Yalnız sadece Ayşe Kulin için değil, pek çok yazar icin aynı şey gecerli. Yazarların ilk kitapları demeyim de ilk okuduğumuz kitapları daha keyifli iken, aynı yazarin 3-4 kitabini okuyunca insanda hep ayni şeyleri yazmış hissi uyandırıyor. Ahmet Umit'in ilk 3-4 kitabını heyecanla okurken, sonra okuduğum kitaplar bir öncekinin farklı versiyonu gibi gelmeye basladi.

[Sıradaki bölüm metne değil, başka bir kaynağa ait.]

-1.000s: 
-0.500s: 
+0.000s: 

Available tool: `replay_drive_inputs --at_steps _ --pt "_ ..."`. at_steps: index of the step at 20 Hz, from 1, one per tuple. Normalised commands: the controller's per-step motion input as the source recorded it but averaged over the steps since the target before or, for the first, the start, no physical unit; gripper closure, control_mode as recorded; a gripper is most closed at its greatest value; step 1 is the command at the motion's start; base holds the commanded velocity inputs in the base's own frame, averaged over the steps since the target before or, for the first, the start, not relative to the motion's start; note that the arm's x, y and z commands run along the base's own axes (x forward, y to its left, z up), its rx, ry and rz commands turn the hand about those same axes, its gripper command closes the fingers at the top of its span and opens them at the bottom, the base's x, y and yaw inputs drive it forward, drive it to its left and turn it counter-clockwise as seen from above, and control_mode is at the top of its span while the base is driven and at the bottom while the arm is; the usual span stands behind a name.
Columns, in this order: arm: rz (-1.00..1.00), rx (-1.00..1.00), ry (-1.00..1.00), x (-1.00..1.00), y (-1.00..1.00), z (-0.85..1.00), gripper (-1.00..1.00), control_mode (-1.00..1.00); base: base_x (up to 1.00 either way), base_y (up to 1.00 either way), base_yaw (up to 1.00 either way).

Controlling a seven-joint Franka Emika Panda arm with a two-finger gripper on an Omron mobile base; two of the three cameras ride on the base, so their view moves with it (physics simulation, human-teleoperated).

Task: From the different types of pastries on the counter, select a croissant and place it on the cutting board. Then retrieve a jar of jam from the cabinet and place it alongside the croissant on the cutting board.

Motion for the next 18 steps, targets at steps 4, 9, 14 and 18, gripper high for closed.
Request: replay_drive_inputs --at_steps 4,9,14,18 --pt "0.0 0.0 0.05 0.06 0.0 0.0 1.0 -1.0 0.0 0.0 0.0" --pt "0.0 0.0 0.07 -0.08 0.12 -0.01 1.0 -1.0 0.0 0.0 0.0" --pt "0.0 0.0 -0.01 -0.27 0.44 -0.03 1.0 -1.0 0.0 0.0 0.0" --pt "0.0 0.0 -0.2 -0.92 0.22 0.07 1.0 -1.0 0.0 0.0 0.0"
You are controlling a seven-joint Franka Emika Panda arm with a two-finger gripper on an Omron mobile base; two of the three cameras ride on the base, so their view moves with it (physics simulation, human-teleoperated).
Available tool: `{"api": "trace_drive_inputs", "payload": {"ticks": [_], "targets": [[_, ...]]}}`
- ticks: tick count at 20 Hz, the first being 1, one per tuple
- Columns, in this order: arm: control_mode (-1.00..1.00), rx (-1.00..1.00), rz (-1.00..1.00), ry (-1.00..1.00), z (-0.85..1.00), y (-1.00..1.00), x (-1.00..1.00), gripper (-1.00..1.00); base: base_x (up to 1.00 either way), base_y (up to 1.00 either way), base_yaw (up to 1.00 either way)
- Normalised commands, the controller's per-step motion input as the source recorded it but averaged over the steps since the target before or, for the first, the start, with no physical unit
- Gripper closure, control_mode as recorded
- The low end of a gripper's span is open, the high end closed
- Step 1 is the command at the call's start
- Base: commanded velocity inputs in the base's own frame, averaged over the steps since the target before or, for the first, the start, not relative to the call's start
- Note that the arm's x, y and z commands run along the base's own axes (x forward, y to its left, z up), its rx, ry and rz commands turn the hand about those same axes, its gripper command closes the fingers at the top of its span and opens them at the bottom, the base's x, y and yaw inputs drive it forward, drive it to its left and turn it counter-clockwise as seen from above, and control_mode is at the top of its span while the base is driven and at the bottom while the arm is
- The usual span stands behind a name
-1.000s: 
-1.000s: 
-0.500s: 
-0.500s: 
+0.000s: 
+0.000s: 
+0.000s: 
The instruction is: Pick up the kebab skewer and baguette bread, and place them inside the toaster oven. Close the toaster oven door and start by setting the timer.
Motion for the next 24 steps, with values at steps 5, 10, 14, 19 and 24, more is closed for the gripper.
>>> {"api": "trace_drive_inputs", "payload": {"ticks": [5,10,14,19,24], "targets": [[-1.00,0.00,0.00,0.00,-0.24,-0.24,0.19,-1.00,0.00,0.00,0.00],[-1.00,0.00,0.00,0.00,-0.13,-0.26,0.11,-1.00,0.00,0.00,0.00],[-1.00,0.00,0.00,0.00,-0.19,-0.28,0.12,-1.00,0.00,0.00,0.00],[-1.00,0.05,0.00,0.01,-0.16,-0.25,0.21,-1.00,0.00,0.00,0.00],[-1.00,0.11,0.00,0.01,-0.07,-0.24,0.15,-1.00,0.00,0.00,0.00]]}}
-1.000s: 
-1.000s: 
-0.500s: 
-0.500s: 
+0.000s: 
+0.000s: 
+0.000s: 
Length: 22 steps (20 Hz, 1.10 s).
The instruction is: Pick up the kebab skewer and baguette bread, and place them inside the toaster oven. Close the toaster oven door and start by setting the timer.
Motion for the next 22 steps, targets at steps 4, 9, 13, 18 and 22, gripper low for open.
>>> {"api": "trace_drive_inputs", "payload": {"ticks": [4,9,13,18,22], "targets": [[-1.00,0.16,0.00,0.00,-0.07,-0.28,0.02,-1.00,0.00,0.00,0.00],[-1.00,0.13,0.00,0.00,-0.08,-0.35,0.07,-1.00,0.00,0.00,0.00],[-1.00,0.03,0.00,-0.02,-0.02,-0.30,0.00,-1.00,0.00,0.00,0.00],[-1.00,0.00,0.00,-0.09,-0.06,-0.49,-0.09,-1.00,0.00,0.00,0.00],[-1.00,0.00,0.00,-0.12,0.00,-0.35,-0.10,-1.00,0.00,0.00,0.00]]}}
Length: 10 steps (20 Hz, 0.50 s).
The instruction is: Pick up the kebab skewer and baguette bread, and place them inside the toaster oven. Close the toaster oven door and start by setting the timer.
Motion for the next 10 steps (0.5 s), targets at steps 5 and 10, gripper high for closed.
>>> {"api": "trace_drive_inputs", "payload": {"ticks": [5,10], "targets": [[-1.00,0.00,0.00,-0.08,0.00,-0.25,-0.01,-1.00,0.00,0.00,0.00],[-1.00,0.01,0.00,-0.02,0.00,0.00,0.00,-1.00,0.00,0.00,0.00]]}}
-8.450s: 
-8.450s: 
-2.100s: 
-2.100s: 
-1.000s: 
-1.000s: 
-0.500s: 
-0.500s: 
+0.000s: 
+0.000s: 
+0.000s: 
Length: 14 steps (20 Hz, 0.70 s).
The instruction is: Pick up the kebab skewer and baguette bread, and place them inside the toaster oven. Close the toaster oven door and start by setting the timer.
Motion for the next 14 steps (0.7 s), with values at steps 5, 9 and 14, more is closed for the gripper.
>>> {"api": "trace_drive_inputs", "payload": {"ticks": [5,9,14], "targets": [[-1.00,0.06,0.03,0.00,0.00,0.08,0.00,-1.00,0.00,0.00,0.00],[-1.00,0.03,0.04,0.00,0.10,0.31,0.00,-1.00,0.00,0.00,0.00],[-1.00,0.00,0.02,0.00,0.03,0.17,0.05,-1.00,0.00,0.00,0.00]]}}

Nitekim eski Türk klasikleri de pes peşe okuyunca konuları hep ayni gibi gelmeye baslamisti (zengin insanların şımarık çocukları)

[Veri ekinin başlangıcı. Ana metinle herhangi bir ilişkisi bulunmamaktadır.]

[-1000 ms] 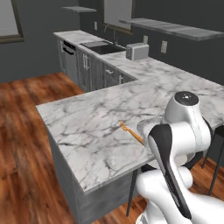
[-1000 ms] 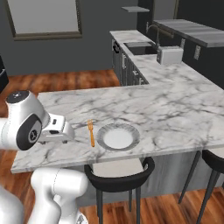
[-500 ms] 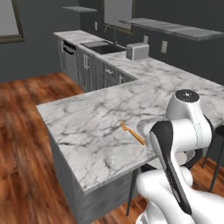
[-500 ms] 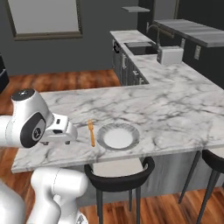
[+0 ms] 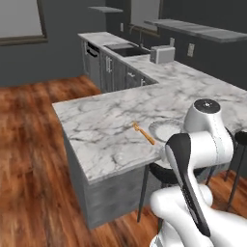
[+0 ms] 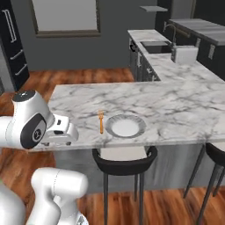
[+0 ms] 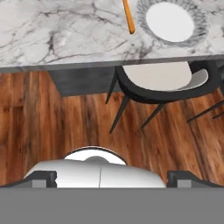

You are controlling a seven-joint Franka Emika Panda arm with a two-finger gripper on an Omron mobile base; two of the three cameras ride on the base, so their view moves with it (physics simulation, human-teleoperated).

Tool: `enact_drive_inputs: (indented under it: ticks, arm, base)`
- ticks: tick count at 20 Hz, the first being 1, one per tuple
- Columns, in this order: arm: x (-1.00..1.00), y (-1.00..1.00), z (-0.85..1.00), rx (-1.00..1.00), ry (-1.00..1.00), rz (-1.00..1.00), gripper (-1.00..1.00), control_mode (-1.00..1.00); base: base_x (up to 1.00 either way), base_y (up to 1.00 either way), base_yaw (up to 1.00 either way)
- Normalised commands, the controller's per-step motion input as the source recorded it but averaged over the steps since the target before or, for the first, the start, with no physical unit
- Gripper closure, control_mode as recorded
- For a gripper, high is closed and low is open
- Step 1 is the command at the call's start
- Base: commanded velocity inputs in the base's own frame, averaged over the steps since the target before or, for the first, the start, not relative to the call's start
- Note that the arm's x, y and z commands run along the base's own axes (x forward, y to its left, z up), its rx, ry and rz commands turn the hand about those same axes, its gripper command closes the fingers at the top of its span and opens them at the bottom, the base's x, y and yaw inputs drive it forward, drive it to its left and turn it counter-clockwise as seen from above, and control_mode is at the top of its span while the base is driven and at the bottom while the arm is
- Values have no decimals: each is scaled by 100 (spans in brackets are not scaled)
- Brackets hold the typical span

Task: Take the fork and place it on the left side of the plate. Then take the spoon and place it on the right side of the plate. Make sure they're directly next to the plate.

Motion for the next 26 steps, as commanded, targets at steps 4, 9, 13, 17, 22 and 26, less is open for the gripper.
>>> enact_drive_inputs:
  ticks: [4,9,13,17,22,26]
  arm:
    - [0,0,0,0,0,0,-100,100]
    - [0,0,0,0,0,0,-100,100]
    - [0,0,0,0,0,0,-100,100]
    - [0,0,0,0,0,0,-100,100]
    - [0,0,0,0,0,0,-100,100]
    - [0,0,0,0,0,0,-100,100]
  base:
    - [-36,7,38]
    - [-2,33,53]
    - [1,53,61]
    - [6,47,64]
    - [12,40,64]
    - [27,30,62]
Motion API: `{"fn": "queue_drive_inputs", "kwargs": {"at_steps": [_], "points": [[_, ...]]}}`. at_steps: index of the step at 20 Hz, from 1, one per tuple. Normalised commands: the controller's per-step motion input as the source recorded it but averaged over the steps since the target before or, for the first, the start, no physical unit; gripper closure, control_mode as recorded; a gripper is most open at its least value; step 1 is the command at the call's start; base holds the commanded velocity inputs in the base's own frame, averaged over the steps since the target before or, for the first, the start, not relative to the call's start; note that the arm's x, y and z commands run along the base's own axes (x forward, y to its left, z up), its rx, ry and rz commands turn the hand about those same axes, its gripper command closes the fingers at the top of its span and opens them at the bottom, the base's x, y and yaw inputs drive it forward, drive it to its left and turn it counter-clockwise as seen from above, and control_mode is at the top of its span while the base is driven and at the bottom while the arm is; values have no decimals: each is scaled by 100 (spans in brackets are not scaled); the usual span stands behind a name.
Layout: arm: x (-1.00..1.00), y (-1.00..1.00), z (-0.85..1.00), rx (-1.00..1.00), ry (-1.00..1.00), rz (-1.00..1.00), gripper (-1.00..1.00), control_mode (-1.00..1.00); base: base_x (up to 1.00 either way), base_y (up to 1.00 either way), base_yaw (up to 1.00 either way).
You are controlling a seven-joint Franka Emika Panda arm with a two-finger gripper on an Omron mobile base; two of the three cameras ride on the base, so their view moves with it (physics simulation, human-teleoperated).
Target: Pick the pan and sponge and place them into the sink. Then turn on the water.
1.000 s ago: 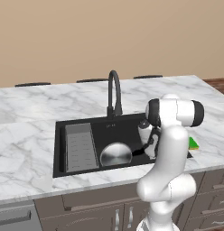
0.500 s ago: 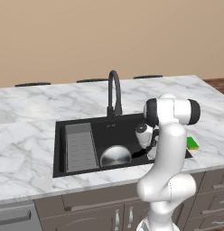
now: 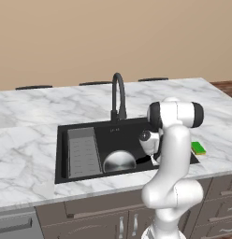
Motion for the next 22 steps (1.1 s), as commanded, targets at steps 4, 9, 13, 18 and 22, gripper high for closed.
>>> {"fn": "queue_drive_inputs", "kwargs": {"at_steps": [4,9,13,18,22], "points": [[7,2,-22,-4,-1,2,100,-100,0,0,0],[12,2,-17,-2,0,3,100,-100,0,0,0],[16,5,-9,-2,0,3,-100,-100,0,0,0],[12,0,7,-1,0,3,-100,-100,0,0,0],[8,0,9,0,0,2,-100,-100,0,0,0]]}}
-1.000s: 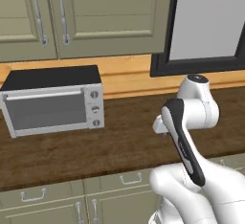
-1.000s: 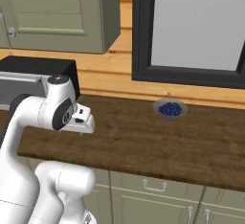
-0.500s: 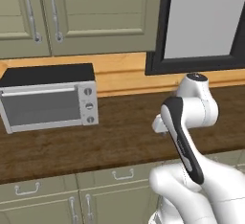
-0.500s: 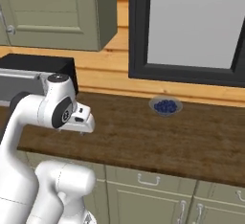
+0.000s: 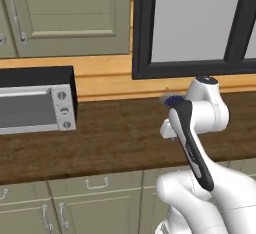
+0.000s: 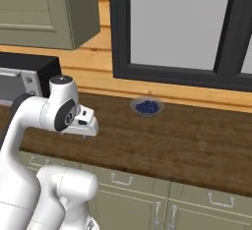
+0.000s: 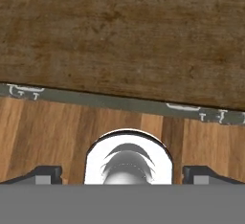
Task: Take a straw from the drawer in front and place it inside the glass cup on the dining counter.
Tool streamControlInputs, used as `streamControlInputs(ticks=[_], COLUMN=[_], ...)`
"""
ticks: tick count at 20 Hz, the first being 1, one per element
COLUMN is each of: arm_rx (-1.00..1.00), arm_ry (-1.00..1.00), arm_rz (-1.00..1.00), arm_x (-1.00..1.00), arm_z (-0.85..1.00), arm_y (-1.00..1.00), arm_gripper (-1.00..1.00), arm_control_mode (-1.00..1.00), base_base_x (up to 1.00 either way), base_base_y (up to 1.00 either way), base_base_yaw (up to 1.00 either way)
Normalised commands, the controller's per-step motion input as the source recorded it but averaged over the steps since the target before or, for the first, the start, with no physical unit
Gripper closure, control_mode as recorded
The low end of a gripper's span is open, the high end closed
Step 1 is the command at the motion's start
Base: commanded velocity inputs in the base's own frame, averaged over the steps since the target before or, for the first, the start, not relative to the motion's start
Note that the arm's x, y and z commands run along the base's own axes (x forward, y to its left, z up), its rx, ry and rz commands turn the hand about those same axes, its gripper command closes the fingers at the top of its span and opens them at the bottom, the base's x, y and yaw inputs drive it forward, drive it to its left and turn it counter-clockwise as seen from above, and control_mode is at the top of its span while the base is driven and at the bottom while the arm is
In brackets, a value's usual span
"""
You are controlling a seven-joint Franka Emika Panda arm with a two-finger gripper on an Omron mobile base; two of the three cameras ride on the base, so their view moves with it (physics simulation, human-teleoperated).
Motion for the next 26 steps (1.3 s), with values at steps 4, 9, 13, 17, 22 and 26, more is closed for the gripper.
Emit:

Aynı tür ve aynı yazar yerine farklı yazarlardan farklı türler okumak lazım ki tat versin...
Evet dediğiniz çok doğru öğretmenim ama Ayşe Kulin'i eleştirmem bununla alakalı değil.
Kulin'in romanlarında benzerlik görmüyorum ben. Ayrıca kelimelerle oynayışı, cümlelerdeki ahenk yine çok güzel. Zaten bir röportajında "ben yazmak için doğmuşum." demişti. Çok doğru. Ne çok betimleme yapıp okuyucu boğar ne de edebi dilden uzaklaşır.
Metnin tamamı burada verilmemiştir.